A logistic regression model was fitted to identify independent predictors of hospital mortality for patients with sepsis. Variables included in the model were chosen based on association with mortality previously described in the literature [22, 23] and include age; sex; presence of comorbid cardiovascular, respiratory, liver or renal disease; presence of leukopenia; SOFA score; presence of a treatment limitation order; planned admission to ICU; post-operative status; hospital classification type (tertiary, metropolitan, rural or private); hospital and ICU admission source; mechanical ventilation; year of admission and interactions between the above. In the final model, only variables that were consistently collected across the study period were included. To avoid collinearity with variables of interest (i.e. diagnosis of haematological malignancy, leukopenia, sepsis diagnosis), the final model used SOFA score as the chosen indicator of illness severity, fitted as a categorical variable in quartiles. A mixed effects model was used with patients nested within sites and site treated as a random effect.

Variables independently associated with hospital mortality were used to calculate adjusted odds of death over time. Adjusted odds of death over time were compared between patients with and without haematological malignancy. To compare the change in outcome over time between patients with haematological malignancy and those without, an interaction term between haematological malignancy and year of admission was also fitted with year of admission treated as a continuous variable. Year was fitted firstly as a categorical variable to establish linearity, and then secondly as a continuous variable to facilitate a measure of annual decline. Sensitivity analysis was performed using sites that contributed data across the entire study period, and for the period 2010–2019. Subgroup analysis of patients requiring mechanical ventilation and those with more than two organ failures was performed.
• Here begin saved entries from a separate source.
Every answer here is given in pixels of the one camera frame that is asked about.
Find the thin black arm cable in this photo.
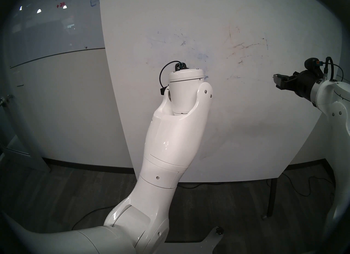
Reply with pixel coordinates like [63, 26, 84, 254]
[332, 64, 345, 82]
[159, 61, 182, 90]

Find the black whiteboard stand leg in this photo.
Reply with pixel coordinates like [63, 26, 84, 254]
[267, 178, 278, 220]

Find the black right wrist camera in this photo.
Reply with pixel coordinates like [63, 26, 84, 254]
[304, 58, 325, 77]

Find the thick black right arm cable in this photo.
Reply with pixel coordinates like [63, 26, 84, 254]
[323, 57, 335, 80]

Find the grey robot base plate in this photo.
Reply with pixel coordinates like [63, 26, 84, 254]
[164, 226, 225, 254]

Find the black floor cable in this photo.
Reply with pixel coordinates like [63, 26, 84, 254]
[176, 183, 219, 189]
[281, 173, 336, 197]
[71, 205, 116, 230]

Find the glass wall board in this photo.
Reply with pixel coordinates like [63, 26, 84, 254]
[9, 0, 106, 68]

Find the white freestanding whiteboard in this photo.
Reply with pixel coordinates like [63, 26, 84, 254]
[100, 0, 344, 183]

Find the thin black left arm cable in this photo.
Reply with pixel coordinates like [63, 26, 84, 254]
[159, 61, 182, 90]

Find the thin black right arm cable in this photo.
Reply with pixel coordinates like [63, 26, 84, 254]
[332, 64, 345, 82]

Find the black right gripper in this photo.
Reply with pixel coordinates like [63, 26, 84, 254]
[273, 70, 323, 100]

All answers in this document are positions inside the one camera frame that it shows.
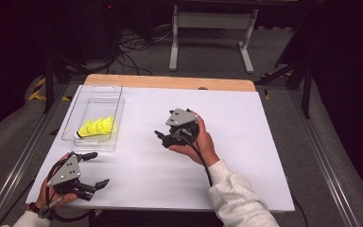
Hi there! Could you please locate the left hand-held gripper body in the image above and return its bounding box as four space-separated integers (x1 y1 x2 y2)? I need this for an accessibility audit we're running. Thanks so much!
46 152 98 202

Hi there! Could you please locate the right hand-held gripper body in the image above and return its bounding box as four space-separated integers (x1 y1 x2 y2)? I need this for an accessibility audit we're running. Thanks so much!
162 108 201 149

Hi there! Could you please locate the yellow shuttlecock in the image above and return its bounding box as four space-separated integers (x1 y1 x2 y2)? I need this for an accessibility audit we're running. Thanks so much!
89 116 107 135
102 114 119 133
76 118 95 139

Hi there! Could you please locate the clear plastic container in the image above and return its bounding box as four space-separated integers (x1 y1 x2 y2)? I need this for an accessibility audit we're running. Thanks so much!
60 84 127 152

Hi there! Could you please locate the person's left hand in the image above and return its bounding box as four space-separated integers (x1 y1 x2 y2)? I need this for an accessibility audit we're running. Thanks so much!
35 182 78 211

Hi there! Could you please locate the person's right hand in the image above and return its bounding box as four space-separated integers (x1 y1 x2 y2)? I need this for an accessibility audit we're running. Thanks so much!
168 109 221 168

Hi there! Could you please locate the white table cover sheet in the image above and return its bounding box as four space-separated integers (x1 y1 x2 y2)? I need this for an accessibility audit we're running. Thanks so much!
26 84 296 213

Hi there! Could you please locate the black metal stand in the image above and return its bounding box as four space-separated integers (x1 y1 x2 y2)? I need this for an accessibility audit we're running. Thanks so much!
254 56 316 120
42 53 93 114

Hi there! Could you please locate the yellow black floor tape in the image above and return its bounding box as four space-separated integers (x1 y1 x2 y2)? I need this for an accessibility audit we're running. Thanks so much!
27 77 72 102

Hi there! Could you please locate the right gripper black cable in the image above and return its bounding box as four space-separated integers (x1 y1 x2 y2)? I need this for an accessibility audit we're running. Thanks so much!
176 129 214 187

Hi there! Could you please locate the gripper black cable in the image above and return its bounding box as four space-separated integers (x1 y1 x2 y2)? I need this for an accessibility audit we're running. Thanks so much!
176 129 214 187
45 157 93 223

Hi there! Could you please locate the aluminium rail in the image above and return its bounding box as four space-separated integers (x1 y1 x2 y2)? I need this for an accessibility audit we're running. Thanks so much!
287 89 360 227
0 82 74 227

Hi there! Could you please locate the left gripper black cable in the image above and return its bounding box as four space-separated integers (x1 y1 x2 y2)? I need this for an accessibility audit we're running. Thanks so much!
45 157 93 223

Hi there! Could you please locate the beaded wrist bracelet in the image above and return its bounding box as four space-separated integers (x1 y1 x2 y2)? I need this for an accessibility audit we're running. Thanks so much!
26 201 41 214

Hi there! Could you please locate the bundle of floor cables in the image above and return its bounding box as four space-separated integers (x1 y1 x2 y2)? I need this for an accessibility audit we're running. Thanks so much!
105 27 174 77

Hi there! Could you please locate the white metal stand frame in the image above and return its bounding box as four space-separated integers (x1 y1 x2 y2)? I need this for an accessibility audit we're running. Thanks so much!
168 4 259 75

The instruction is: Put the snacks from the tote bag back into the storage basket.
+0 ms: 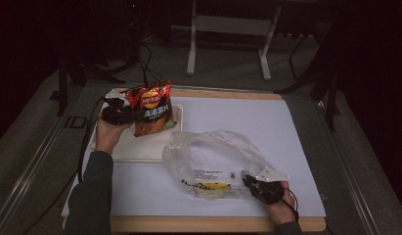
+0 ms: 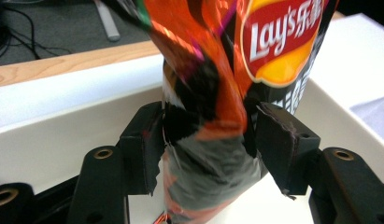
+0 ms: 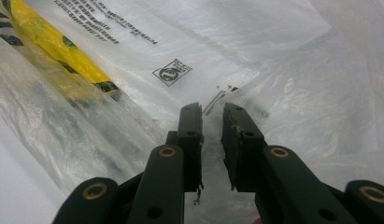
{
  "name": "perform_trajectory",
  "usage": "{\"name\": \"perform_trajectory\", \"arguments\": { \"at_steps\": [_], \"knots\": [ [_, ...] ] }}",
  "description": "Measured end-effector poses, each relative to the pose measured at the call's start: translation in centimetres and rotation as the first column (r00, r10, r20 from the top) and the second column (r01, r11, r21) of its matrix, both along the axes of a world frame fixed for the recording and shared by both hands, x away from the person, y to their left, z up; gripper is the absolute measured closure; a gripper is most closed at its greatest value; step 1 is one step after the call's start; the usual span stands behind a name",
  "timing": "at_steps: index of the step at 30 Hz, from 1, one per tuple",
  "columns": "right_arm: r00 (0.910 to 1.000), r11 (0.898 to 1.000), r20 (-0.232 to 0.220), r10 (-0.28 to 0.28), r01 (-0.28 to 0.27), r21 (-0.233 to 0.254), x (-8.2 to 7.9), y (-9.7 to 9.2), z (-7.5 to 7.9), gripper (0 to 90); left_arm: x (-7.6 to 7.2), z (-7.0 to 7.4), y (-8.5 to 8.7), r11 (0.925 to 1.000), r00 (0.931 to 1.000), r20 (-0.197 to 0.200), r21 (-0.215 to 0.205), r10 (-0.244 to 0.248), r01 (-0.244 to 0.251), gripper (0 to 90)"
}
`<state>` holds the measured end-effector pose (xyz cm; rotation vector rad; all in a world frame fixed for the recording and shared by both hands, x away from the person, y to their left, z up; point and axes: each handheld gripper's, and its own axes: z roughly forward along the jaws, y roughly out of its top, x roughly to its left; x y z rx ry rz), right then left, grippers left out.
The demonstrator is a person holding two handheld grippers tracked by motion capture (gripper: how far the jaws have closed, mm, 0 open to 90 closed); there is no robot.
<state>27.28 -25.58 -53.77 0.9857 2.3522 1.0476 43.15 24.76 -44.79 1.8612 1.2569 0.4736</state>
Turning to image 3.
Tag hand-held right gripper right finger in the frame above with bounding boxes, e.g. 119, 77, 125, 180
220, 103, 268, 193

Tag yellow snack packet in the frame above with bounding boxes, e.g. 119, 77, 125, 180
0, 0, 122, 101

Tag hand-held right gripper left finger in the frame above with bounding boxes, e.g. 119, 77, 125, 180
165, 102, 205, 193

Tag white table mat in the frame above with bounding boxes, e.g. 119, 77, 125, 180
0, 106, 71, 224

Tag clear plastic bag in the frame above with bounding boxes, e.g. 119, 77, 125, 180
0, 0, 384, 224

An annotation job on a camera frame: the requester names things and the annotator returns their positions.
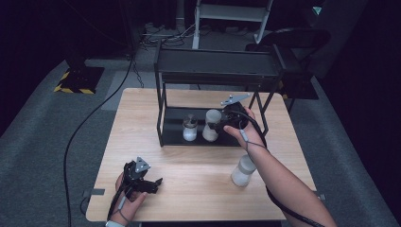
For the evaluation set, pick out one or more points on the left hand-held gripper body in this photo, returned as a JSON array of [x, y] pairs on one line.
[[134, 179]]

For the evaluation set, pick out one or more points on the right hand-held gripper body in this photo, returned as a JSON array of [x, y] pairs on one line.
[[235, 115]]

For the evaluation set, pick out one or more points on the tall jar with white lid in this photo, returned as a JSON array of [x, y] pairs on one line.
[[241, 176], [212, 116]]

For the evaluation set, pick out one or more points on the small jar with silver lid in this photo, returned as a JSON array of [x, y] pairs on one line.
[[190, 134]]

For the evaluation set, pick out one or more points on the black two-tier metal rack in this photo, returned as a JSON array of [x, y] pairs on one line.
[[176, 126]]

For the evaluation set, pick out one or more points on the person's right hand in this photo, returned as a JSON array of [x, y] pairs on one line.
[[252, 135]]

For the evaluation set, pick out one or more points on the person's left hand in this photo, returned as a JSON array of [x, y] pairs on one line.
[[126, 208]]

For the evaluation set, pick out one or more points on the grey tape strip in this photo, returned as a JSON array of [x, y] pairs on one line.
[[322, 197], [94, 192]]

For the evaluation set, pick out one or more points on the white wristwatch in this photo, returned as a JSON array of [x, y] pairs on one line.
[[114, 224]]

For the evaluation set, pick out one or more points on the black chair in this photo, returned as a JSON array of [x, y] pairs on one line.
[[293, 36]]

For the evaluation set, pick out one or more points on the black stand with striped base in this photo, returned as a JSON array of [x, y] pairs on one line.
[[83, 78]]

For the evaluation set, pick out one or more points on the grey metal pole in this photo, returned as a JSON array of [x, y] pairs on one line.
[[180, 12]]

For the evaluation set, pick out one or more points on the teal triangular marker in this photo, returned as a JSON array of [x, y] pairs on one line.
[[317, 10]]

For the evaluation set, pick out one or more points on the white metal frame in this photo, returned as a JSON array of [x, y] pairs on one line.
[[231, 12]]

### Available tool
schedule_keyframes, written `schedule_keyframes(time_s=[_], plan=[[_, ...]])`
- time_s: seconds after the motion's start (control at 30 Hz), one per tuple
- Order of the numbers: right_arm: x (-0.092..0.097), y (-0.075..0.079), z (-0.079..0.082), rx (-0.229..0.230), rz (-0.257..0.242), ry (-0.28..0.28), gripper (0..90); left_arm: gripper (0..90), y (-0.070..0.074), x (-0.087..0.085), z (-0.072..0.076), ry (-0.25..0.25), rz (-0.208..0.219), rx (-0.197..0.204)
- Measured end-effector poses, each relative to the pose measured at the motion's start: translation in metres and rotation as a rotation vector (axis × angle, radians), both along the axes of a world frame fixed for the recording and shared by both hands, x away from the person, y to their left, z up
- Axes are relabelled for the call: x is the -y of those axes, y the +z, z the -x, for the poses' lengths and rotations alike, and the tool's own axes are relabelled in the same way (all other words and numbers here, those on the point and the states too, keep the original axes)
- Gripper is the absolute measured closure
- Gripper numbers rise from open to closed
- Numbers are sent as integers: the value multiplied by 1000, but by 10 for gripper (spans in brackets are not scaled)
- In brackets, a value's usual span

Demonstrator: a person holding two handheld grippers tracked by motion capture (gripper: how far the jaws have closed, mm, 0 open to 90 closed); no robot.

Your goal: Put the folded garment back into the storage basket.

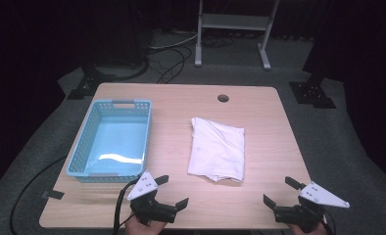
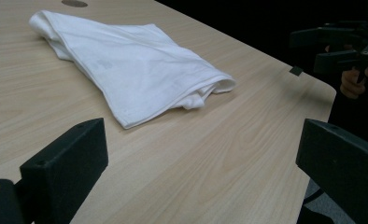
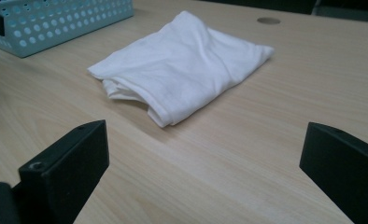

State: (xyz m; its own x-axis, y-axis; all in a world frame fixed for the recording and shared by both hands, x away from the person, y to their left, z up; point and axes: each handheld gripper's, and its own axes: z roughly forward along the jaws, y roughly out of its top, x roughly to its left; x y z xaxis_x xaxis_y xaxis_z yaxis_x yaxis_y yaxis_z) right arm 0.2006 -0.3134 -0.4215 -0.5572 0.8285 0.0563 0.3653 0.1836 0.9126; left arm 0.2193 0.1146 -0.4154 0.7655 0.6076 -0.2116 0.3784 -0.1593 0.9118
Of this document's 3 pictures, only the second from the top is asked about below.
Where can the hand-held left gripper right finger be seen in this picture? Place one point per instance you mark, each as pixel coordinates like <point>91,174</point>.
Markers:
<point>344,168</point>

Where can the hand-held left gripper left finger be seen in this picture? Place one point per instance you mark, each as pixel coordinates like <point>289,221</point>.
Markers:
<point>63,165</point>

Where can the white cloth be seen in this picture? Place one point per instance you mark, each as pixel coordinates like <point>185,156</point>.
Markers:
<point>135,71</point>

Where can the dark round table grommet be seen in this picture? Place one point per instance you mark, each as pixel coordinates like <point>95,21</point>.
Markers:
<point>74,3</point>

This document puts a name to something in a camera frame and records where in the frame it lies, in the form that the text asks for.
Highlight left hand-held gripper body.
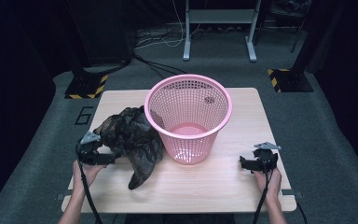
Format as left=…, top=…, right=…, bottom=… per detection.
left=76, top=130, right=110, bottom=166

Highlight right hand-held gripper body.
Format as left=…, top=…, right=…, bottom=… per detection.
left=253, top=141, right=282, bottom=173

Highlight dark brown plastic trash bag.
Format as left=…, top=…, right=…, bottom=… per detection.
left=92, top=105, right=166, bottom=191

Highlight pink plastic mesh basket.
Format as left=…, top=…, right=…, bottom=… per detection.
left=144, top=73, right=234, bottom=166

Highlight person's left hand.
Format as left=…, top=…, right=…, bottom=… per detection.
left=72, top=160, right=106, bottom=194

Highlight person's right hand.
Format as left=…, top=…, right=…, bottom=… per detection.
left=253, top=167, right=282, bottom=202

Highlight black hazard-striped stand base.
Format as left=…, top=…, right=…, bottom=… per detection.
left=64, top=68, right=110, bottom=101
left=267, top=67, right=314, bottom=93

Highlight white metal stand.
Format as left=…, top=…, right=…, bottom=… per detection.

All logistic regression results have been reported as odds ratios (ORs) and 95% CIs. Linearity between each continuous variable and the dependent variable was demonstrated. In case of nonlinearity, the variable was stratified based on inflection points and clinical significance. For categorical variables with multiple levels, the reference level was attributed to the one with the lowest probability of the dependent variable. Analyses were performed using Stata version 18.0 (Stata Corporation, College Station, TX, USA).

Results

Clinical characteristics

We identified 317,422 ICU admissions for patients aged ≥ 16 years in Australia or New Zealand with a primary diagnosis of sepsis during the study period. Of these patients, 34,795 were excluded (21,895 readmissions, 10,279 transfers to another ICU, 887 admitted for palliative care and 1,734 with missing mortality data) leaving 282,627 patients included in the final analysis (Additional file 1: Supplementary material, Fig. S1). Of these, 17,313 (6.1%) had a haematological malignancy.

Data completeness was > 99% for sex, age, SOFA, APACHE and ANZROD scores; mechanical ventilation and ICU LOS, > 98% for hospital length of stay (LOS), and 92% for white cell count. Treatment limitation data was consistently collected from 2008 onward (> 85% completeness over this period).

Clinical characteristics of sepsis admissions with and without haematological malignancy are reported in Table 1. Among those with WCC data collected, leukopenia was present in 30.0% of patients with haematological malignancy, compared to 1.6% in patients without haematological malignancy. Patients with haematological malignancy were more likely to be male, less likely to have one or more chronic comorbidities, more likely to have a limitation of treatment order in place, more likely to be admitted to a tertiary hospital and less likely to have a planned admission or a post-operative infection than those without haematological malignancy. Patients with sepsis and haematological malignancy were more likely to be admitted from the ward than patients without haematological malignancy, were more likely to have high illness severity scores, including APACHE-II and SOFA, but less likely to receive mechanical ventilation (Table 1).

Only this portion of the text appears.